■ WHAT YOU ARE ASKED TO DO:
Scan the records and identify every line in which the string "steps" occurs, then return those lines.

■ DATA TO EXAMINE:
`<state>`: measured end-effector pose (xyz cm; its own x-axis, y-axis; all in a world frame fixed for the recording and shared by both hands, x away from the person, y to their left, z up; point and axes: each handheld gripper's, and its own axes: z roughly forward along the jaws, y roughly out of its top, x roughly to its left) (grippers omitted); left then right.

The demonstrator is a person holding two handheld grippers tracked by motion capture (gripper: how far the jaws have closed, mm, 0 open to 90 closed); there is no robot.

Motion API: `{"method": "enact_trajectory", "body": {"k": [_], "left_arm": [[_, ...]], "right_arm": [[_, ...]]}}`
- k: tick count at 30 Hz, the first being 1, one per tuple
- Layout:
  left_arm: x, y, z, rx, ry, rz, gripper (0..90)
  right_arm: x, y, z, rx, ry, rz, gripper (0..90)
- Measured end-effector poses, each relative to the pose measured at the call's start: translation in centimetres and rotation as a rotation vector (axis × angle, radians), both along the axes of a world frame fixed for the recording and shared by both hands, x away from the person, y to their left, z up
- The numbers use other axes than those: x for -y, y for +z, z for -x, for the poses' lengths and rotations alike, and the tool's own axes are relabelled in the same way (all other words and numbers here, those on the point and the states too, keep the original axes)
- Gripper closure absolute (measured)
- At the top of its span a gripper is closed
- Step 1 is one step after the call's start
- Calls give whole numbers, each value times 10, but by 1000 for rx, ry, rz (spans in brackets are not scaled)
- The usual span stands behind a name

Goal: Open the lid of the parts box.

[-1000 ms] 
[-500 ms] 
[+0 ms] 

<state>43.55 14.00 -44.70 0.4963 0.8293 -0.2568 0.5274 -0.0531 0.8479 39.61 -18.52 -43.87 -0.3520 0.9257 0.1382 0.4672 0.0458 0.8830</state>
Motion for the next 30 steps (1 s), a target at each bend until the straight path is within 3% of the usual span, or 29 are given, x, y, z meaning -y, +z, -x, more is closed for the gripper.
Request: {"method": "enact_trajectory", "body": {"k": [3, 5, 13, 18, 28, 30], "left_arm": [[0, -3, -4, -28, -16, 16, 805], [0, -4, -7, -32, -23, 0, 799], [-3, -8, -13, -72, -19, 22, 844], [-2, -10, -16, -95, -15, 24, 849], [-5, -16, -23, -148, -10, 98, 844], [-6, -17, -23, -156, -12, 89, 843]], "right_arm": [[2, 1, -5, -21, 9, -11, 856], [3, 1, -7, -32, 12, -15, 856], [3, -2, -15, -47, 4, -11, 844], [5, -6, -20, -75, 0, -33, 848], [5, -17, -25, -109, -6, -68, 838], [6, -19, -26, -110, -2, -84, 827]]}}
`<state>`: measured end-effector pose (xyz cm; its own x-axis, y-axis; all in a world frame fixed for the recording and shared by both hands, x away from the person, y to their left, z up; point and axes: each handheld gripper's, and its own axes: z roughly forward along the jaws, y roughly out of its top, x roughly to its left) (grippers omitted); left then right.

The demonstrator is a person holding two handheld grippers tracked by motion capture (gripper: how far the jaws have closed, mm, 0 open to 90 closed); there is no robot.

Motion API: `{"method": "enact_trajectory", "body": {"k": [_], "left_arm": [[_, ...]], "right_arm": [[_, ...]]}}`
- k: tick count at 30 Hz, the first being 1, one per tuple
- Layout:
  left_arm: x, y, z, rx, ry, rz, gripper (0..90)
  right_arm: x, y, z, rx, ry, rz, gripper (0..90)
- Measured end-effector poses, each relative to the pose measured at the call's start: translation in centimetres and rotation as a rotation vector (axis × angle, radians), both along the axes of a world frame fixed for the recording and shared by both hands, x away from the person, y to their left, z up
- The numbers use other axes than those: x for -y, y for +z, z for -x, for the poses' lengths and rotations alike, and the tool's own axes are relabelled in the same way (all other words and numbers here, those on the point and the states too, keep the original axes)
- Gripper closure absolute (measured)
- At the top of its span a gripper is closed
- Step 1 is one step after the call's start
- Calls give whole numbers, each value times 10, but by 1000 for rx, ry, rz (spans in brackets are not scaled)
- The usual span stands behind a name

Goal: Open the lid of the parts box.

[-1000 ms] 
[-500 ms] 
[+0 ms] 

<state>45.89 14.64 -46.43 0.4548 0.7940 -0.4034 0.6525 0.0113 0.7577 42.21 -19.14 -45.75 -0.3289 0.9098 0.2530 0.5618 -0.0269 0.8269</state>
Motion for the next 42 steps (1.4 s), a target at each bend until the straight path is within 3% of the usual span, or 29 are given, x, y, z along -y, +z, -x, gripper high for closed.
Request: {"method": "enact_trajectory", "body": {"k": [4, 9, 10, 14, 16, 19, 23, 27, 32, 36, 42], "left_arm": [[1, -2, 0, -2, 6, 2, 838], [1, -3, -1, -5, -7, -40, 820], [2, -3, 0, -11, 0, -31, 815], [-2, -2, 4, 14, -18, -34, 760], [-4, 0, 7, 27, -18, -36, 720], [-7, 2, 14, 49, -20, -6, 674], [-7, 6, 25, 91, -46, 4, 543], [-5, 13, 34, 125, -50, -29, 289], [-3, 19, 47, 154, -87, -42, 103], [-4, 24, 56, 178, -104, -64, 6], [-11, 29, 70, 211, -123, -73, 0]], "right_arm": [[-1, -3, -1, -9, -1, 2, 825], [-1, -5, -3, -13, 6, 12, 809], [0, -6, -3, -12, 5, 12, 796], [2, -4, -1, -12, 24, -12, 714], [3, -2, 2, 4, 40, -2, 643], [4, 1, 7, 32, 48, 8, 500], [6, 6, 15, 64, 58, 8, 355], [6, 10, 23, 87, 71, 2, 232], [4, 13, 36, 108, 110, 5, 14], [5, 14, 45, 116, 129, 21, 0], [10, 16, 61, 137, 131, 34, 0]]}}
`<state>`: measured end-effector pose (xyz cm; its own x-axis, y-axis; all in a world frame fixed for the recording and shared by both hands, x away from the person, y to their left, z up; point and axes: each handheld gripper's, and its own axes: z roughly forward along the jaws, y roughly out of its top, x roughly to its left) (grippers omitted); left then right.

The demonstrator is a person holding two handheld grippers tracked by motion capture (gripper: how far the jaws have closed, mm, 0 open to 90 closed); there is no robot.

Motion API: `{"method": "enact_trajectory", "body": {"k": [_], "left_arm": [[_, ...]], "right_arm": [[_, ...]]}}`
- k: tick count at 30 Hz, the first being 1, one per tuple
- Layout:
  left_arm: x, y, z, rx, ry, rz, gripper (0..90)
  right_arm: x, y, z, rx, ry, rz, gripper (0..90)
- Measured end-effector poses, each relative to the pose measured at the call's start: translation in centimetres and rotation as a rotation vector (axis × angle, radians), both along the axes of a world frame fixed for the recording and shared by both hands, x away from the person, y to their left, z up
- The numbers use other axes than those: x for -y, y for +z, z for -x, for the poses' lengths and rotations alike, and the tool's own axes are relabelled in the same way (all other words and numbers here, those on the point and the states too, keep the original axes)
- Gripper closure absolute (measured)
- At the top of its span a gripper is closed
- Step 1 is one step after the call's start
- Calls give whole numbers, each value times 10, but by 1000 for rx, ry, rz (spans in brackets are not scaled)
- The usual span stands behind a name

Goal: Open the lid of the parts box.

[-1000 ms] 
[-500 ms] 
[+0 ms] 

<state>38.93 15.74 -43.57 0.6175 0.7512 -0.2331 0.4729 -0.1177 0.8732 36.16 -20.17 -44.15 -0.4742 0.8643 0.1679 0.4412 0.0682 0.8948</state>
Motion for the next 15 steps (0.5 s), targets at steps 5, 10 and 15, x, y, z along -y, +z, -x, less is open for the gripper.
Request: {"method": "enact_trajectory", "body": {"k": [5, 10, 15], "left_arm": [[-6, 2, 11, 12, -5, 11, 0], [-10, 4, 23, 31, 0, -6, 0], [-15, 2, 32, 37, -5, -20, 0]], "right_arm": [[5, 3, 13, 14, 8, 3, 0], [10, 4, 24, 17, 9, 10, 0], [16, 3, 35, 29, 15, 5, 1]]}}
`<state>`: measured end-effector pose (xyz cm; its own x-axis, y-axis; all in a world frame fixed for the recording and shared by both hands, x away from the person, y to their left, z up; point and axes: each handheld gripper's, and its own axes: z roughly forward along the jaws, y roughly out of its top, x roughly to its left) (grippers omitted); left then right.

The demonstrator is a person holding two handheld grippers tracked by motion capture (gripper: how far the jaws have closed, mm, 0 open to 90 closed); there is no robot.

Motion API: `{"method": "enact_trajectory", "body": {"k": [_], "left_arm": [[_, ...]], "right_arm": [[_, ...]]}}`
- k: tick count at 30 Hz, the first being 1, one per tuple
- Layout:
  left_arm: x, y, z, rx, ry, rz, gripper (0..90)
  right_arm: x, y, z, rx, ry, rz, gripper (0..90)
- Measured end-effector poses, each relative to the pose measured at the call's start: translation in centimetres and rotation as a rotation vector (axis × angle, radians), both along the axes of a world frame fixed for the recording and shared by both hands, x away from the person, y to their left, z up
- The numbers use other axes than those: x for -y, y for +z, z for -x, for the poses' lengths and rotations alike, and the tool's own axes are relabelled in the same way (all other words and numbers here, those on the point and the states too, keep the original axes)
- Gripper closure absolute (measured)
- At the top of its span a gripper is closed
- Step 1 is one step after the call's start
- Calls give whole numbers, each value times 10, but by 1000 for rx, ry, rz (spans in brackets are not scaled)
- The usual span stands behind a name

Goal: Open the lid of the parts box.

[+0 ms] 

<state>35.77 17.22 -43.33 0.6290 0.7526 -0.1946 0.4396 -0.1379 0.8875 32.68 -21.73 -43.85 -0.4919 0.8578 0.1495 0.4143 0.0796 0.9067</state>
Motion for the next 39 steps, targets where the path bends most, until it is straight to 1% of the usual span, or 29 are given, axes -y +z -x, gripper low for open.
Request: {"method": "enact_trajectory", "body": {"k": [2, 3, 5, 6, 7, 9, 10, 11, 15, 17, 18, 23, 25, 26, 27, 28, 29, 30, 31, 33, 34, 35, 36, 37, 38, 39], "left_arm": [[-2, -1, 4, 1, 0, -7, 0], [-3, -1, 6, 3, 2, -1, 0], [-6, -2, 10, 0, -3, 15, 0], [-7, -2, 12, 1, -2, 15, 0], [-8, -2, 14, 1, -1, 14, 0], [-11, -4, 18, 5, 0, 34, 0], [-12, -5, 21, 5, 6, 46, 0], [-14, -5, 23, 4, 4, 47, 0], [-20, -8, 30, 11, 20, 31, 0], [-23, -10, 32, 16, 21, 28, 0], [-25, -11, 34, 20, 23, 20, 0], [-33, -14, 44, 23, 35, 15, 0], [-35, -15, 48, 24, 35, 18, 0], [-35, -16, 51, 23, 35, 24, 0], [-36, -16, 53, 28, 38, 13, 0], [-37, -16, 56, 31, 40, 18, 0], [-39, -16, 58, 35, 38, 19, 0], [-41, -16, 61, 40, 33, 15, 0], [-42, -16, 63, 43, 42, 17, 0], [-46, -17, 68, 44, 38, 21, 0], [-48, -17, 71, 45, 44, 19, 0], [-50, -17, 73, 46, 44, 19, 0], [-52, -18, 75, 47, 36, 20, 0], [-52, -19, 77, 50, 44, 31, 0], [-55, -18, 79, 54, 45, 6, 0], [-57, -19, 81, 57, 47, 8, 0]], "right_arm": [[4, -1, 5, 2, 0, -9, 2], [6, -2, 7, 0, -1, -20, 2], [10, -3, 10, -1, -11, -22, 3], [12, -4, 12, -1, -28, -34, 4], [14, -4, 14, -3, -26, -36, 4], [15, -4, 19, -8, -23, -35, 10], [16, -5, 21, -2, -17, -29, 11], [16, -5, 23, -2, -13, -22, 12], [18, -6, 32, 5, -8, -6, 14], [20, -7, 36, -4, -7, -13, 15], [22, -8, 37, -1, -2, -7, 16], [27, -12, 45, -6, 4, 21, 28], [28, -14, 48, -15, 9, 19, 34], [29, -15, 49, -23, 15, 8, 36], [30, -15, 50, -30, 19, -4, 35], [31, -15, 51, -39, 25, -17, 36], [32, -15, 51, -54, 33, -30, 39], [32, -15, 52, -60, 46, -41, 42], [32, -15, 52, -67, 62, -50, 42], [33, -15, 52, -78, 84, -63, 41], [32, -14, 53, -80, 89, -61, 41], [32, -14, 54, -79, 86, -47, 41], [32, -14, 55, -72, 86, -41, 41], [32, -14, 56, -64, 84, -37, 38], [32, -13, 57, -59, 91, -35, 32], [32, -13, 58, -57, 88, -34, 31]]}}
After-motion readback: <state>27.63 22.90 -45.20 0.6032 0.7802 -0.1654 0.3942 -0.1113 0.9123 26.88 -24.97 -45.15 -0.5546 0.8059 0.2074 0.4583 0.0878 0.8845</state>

■ SOLUTION TO THIS EXERCISE:
Motion for the next 30 steps (1 s), a target at each bend until the straight path is within 3% of the usual span, or 29 are given, x, y, z meaning -y, +z, -x, more is closed for the gripper.
Motion for the next 42 steps (1.4 s), a target at each bend until the straight path is within 3% of the usual span, or 29 are given, x, y, z along -y, +z, -x, gripper high for closed.
Motion for the next 15 steps (0.5 s), targets at steps 5, 10 and 15, x, y, z along -y, +z, -x, less is open for the gripper.
Motion for the next 39 steps, targets where the path bends most, until it is straight to 1% of the usual span, or 29 are given, axes -y +z -x, gripper low for open.

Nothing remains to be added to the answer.